START Provided records

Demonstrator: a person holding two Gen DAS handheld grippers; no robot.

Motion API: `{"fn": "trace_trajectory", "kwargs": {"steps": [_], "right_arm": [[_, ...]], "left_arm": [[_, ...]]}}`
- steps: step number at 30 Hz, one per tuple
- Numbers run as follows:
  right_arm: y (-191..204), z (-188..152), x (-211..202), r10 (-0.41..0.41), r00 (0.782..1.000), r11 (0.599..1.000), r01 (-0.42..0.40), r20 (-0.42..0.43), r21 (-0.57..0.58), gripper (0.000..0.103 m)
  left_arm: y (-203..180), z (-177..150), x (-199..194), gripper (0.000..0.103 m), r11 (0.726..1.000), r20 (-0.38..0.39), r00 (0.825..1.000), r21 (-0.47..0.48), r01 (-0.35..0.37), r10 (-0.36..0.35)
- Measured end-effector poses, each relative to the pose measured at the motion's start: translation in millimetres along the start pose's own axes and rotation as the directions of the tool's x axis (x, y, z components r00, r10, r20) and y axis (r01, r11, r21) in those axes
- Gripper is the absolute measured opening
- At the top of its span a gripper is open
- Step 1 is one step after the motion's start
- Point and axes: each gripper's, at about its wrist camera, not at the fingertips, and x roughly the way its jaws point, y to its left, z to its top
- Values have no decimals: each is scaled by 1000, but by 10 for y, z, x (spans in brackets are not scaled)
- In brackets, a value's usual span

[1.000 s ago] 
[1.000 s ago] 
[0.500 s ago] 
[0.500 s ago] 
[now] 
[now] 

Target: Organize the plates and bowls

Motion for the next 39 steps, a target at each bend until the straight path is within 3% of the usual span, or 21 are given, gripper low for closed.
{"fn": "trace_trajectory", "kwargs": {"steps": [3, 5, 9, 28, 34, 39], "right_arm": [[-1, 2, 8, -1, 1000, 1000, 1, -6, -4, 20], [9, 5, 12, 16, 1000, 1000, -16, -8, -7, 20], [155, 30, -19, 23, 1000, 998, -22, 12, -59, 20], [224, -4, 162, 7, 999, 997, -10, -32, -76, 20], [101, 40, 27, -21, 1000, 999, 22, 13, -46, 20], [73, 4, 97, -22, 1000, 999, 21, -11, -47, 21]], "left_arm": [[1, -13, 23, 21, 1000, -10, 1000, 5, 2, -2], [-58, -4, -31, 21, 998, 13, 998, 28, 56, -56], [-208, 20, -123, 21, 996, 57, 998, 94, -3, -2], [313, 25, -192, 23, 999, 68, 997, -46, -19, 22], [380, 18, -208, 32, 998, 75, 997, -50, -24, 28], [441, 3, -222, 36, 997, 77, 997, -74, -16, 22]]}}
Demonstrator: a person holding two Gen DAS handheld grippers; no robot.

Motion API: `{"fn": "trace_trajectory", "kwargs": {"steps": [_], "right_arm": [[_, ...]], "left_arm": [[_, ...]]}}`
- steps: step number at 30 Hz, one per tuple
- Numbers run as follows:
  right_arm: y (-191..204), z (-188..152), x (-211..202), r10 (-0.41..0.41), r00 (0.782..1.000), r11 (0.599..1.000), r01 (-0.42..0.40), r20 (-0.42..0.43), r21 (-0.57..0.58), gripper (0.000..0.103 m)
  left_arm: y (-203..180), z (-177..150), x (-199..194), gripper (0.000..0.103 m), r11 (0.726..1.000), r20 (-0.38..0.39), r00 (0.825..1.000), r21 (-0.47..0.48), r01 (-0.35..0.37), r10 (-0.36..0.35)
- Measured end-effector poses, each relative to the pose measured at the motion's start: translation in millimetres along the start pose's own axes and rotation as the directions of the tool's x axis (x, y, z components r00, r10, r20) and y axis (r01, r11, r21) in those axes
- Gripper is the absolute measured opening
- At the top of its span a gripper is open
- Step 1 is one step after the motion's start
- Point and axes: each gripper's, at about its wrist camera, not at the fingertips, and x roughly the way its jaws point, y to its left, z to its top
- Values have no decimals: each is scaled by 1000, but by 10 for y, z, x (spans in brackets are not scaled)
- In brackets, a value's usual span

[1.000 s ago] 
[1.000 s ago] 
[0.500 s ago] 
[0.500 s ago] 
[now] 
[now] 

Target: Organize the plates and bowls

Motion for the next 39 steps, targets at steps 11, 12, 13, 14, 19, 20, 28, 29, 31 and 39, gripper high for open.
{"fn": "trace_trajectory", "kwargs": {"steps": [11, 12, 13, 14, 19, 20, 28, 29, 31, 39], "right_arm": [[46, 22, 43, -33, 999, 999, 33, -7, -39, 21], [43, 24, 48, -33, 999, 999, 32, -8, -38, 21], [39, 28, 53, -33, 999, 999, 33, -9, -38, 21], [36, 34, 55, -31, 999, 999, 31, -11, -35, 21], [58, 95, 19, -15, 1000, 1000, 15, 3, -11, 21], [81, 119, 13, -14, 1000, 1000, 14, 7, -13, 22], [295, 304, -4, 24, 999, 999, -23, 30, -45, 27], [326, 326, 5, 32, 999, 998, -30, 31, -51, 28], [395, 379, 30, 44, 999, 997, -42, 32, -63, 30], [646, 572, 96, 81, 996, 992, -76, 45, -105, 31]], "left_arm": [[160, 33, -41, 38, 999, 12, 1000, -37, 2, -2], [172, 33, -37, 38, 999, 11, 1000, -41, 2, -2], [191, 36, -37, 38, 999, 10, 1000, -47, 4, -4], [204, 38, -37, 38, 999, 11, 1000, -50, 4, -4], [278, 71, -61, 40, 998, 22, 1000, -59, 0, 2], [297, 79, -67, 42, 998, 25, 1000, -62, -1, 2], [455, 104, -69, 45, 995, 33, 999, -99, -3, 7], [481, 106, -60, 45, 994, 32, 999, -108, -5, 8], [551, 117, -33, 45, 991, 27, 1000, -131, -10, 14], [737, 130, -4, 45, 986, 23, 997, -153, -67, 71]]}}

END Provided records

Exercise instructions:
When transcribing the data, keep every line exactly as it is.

Problem solution:
Demonstrator: a person holding two Gen DAS handheld grippers; no robot.

Motion API: `{"fn": "trace_trajectory", "kwargs": {"steps": [_], "right_arm": [[_, ...]], "left_arm": [[_, ...]]}}`
- steps: step number at 30 Hz, one per tuple
- Numbers run as follows:
  right_arm: y (-191..204), z (-188..152), x (-211..202), r10 (-0.41..0.41), r00 (0.782..1.000), r11 (0.599..1.000), r01 (-0.42..0.40), r20 (-0.42..0.43), r21 (-0.57..0.58), gripper (0.000..0.103 m)
  left_arm: y (-203..180), z (-177..150), x (-199..194), gripper (0.000..0.103 m), r11 (0.726..1.000), r20 (-0.38..0.39), r00 (0.825..1.000), r21 (-0.47..0.48), r01 (-0.35..0.37), r10 (-0.36..0.35)
- Measured end-effector poses, each relative to the pose measured at the motion's start: translation in millimetres along the start pose's own axes and rotation as the directions of the tool's x axis (x, y, z components r00, r10, r20) and y axis (r01, r11, r21) in those axes
- Gripper is the absolute measured opening
- At the top of its span a gripper is open
- Step 1 is one step after the motion's start
- Point and axes: each gripper's, at about its wrist camera, not at the fingertips, and x roughly the way its jaws point, y to its left, z to its top
- Values have no decimals: each is scaled by 1000, but by 10 for y, z, x (spans in brackets are not scaled)
- In brackets, a value's usual span

[1.000 s ago] 
[1.000 s ago] 
[0.500 s ago] 
[0.500 s ago] 
[now] 
[now] 

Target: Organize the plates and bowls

Motion for the next 39 steps, a target at each bend until the straight path is within 3% of the usual span, or 21 are given, gripper low for closed.
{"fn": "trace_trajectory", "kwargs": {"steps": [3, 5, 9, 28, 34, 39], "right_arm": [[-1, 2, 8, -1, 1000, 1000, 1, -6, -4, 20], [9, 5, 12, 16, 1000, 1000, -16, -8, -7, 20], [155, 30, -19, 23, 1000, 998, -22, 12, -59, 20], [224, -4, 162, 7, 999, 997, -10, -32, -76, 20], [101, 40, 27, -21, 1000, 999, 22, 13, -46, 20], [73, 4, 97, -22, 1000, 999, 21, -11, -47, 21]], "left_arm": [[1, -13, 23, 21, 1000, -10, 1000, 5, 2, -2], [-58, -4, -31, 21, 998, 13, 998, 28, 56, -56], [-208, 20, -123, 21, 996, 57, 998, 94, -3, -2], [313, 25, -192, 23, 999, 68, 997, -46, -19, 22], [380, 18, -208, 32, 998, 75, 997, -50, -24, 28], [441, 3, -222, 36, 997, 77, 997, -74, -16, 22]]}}
Demonstrator: a person holding two Gen DAS handheld grippers; no robot.

Motion API: `{"fn": "trace_trajectory", "kwargs": {"steps": [_], "right_arm": [[_, ...]], "left_arm": [[_, ...]]}}`
- steps: step number at 30 Hz, one per tuple
- Numbers run as follows:
  right_arm: y (-191..204), z (-188..152), x (-211..202), r10 (-0.41..0.41), r00 (0.782..1.000), r11 (0.599..1.000), r01 (-0.42..0.40), r20 (-0.42..0.43), r21 (-0.57..0.58), gripper (0.000..0.103 m)
  left_arm: y (-203..180), z (-177..150), x (-199..194), gripper (0.000..0.103 m), r11 (0.726..1.000), r20 (-0.38..0.39), r00 (0.825..1.000), r21 (-0.47..0.48), r01 (-0.35..0.37), r10 (-0.36..0.35)
- Measured end-effector poses, each relative to the pose measured at the motion's start: translation in millimetres along the start pose's own axes and rotation as the directions of the tool's x axis (x, y, z components r00, r10, r20) and y axis (r01, r11, r21) in those axes
- Gripper is the absolute measured opening
- At the top of its span a gripper is open
- Step 1 is one step after the motion's start
- Point and axes: each gripper's, at about its wrist camera, not at the fingertips, and x roughly the way its jaws point, y to its left, z to its top
- Values have no decimals: each is scaled by 1000, but by 10 for y, z, x (spans in brackets are not scaled)
- In brackets, a value's usual span

[1.000 s ago] 
[1.000 s ago] 
[0.500 s ago] 
[0.500 s ago] 
[now] 
[now] 

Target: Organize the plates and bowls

Motion for the next 39 steps, targets at steps 11, 12, 13, 14, 19, 20, 28, 29, 31 and 39, gripper high for open.
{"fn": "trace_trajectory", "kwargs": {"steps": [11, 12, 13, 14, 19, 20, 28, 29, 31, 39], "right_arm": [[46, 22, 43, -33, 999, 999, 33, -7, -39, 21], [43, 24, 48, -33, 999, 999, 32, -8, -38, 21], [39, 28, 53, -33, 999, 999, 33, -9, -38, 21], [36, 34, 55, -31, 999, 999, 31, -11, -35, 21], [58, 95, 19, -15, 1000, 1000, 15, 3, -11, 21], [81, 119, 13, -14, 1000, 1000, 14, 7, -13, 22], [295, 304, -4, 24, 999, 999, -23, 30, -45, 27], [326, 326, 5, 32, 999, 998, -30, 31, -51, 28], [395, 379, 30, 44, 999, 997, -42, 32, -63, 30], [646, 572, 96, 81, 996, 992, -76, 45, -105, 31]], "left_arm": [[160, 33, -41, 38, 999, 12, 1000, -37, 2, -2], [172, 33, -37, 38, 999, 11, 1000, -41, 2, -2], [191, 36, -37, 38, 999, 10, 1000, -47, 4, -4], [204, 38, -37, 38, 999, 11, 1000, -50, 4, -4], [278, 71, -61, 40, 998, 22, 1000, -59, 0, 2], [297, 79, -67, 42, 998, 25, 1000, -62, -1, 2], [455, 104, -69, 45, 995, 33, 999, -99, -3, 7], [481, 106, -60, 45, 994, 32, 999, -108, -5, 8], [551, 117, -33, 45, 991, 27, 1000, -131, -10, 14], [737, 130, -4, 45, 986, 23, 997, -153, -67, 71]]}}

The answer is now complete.